Over the past two years, Dr. Dispersyn has provided exemplary leadership to the research and development team at the Company. He
has been a catalyst in its transformation into an immuno-oncology therapeutics company and has been instrumental in finalizing
the clinical work in its dermatology and ophthalmology programs, with the closure and report-out of various successful clinical
studies. From 2014 to April 2017, Dr. Dispersyn was the Vice President, Global Head of Clinical Affairs at Integra Lifesciences
Corporation, a medical technology company. Prior to assuming this role, Dr. Dispersyn held the position of Vice President, Program
Management & Clinical Affairs from 2008 to 2014. In these positions, Dr. Dispersyn was responsible for the global strategy
and execution of clinical and product development, clinical operations and medical affairs projects.
As President and CEO, Dr. Dispersyn will
be entitled to receive an initial base salary of $380,000 per annum, as well as a performance bonus of up to 50% of his base salary,
subject to the achievement of performance goals to be established annually. Otherwise, Dr. Dispersyn’s April 24, 2017 employment
agreement with the Company (the “Employment Agreement”) will remain in full force and effect. The Employment Agreement,
as described in and filed with the Company’s November 19, 2018, Current Report on Form 8-K, is incorporated in here by reference.
On February 13, 2019, the Board granted
Dr. Dispersyn restricted stock units entitling him to receive 55,000 shares of the Company’s common stock pursuant to the
Company’s 2012 Long Term Incentive Plan. The foregoing restricted stock units vest in equal annual installments over four
years such that they will become fully vested and exercisable on February 13, 2023. Dr. Dispersyn is also entitled to a grant by
the Company of restricted stock units entitling him to receive shares of common stock equal to 2% of the outstanding shares of
the Company’s common stock, subject to the Company’s stockholders’ approving a sufficient increase of shares
of common stock that may be offered pursuant to the Company’s 2012 Long Term Incentive Plan at the Company’s next Annual
Meeting. Such restricted stock units will vest in equal annual installments over four years beginning with the effective date of
Dr. Dispersyn’s appointment as CEO and will become fully vested and exercisable on March 1, 2023.
There are no arrangements or understandings
between Dr. Dispersyn and any other persons, pursuant to which he was appointed as the CEO. There are no current or proposed transactions
between us and Dr. Dispersyn or his immediate family members that would require disclosure under Item 404(a) of Regulation S-K
promulgated by the SEC.
A copy of the Company’s press release
announcing Dr. Dispersyn’s replacement of Dr. Cauwenbergh as CEO is furnished hereto as Exhibit 99.1 and shall not be deemed
“filed” for purposes of Section 18 of the Securities Exchange Act of 1934, as amended, or otherwise subject to the
liabilities of that section.
Amendment to Dr. Cauwenbergh’s Non-Plan Stock Compensation
Election
On February 14, 2019, the Company and Dr.

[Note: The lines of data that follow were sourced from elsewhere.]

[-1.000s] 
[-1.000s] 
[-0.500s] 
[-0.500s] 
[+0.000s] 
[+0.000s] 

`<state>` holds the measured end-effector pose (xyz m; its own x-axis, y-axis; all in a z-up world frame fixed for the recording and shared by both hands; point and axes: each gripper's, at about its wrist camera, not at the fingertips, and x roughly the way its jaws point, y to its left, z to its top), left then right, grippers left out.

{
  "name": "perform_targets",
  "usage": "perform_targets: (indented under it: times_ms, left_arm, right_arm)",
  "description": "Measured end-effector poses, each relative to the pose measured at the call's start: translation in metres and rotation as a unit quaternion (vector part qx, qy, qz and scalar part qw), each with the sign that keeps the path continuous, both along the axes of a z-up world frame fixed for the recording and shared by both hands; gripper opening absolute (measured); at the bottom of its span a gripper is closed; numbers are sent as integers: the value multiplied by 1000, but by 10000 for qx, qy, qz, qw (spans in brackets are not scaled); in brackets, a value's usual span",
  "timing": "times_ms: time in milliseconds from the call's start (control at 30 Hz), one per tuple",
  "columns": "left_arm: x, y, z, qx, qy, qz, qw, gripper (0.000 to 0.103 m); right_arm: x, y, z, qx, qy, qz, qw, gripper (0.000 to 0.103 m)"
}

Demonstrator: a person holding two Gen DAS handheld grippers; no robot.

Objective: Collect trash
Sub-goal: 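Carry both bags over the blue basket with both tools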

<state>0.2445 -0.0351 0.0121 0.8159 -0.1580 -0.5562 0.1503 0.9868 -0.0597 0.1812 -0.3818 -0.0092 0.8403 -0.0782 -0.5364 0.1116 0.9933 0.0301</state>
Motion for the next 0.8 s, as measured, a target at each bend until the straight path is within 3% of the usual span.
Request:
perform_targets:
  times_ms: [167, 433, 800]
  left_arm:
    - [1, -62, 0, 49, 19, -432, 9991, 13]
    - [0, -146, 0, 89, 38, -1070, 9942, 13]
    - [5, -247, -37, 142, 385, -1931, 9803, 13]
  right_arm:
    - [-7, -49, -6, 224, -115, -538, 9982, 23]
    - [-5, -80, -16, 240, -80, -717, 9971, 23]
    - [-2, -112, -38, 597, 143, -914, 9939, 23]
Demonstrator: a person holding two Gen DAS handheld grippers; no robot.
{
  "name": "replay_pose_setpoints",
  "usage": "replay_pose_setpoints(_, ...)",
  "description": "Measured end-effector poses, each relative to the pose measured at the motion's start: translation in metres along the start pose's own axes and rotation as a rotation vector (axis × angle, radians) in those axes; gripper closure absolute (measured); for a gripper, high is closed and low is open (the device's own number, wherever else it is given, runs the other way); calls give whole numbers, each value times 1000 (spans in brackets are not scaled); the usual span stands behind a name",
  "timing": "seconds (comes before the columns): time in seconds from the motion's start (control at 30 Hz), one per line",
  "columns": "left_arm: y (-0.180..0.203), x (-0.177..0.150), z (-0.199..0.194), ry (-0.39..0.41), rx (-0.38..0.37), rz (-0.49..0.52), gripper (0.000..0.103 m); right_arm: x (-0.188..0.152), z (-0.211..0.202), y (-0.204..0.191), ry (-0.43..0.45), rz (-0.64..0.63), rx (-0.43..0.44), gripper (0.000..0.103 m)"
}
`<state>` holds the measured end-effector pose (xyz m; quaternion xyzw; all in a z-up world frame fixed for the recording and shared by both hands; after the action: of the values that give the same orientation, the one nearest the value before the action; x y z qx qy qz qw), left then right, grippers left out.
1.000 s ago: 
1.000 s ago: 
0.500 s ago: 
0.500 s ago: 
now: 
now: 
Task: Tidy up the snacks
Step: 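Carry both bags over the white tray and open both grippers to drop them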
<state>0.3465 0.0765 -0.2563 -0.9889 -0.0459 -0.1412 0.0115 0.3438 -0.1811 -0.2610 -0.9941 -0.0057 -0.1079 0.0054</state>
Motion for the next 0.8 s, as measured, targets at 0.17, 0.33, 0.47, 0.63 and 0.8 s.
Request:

Cauwenbergh entered into a Second Amendment to the Non-Plan Stock Compensation Election and Terms and Conditions (as amended on
December 19, 2018, the “Terms and Conditions”) pursuant to which Dr. Cauwenbergh irrevocably elected to receive 50%
of his base salary and cash bonuses, if any, owed to him over the September 15, 2018 through February 28, 2019 period in the form
of unvested, restricted shares of the Company’s common stock (the “Election”). The Second Amendment extends the
vesting period for the restricted shares granted pursuant to the Election from March 1 to June 1, 2019. Other than the aforementioned
changes, the Terms and Conditions will continue to apply.

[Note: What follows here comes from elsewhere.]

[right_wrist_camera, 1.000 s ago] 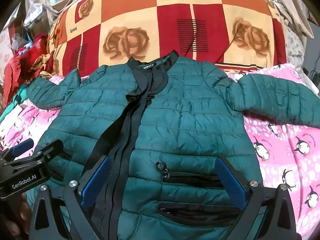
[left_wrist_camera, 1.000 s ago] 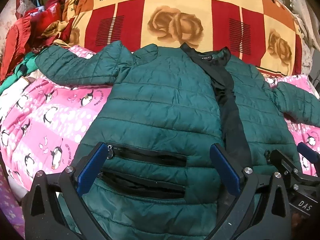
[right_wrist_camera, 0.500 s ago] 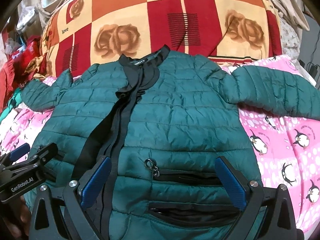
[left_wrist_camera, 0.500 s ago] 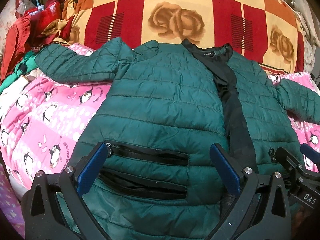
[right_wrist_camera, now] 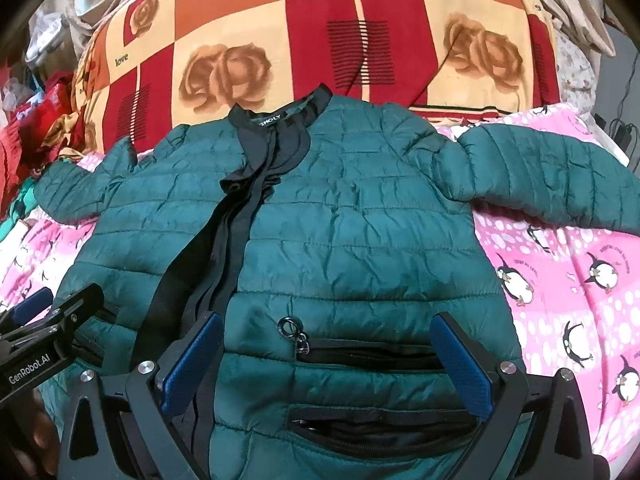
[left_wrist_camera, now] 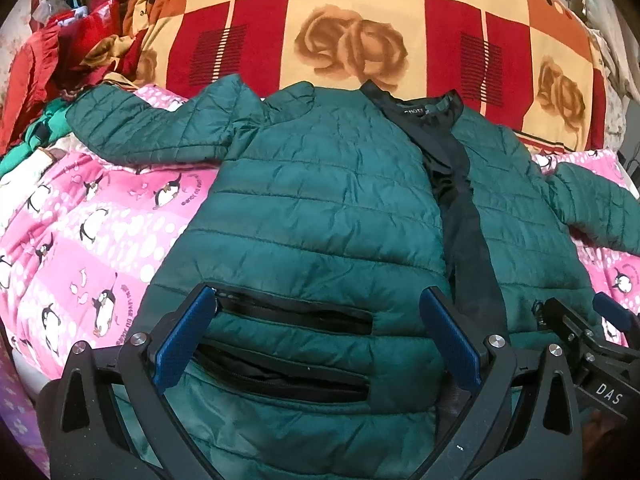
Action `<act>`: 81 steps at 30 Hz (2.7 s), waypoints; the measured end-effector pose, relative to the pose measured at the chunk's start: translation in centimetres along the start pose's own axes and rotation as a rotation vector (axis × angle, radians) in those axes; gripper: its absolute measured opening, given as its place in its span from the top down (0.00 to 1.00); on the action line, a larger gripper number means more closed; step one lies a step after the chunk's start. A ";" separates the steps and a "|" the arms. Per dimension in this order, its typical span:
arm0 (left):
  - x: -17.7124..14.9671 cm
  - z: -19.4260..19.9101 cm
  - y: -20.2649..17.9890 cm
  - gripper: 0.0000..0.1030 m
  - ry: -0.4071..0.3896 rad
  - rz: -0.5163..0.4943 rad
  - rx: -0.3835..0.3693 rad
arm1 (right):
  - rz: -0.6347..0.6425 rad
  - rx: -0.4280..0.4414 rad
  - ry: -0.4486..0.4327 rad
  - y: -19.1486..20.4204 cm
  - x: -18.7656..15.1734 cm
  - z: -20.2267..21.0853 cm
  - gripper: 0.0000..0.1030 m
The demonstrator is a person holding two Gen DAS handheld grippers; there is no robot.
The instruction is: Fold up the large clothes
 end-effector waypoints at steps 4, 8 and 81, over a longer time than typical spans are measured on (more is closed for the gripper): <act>0.0 -0.2 0.1 0.01 -0.001 0.003 0.002 | -0.005 0.007 0.002 -0.1 0.1 -0.2 0.00; 0.2 -0.2 0.2 0.01 -0.005 0.004 0.004 | -0.003 0.004 0.010 -0.1 0.1 -0.2 0.00; 6.0 -3.6 0.8 0.01 -0.022 0.012 0.025 | -0.030 -0.007 0.012 -0.1 5.3 -3.2 0.00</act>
Point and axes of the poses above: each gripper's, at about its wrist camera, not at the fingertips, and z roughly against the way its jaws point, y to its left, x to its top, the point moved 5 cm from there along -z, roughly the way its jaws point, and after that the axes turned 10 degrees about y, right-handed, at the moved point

The description of the Terms and Conditions
in Item 5.02 to the Company’s December 21, 2018, Current Report on Form 8-K, is incorporated herein by reference. Additionally,
the preceding description of the Second Amendment is qualified in its entirety by reference to the full text of the Second Amendment,
a copy of which is filed as Exhibit 10.1 to this Current Report on Form 8-K and incorporated herein by reference.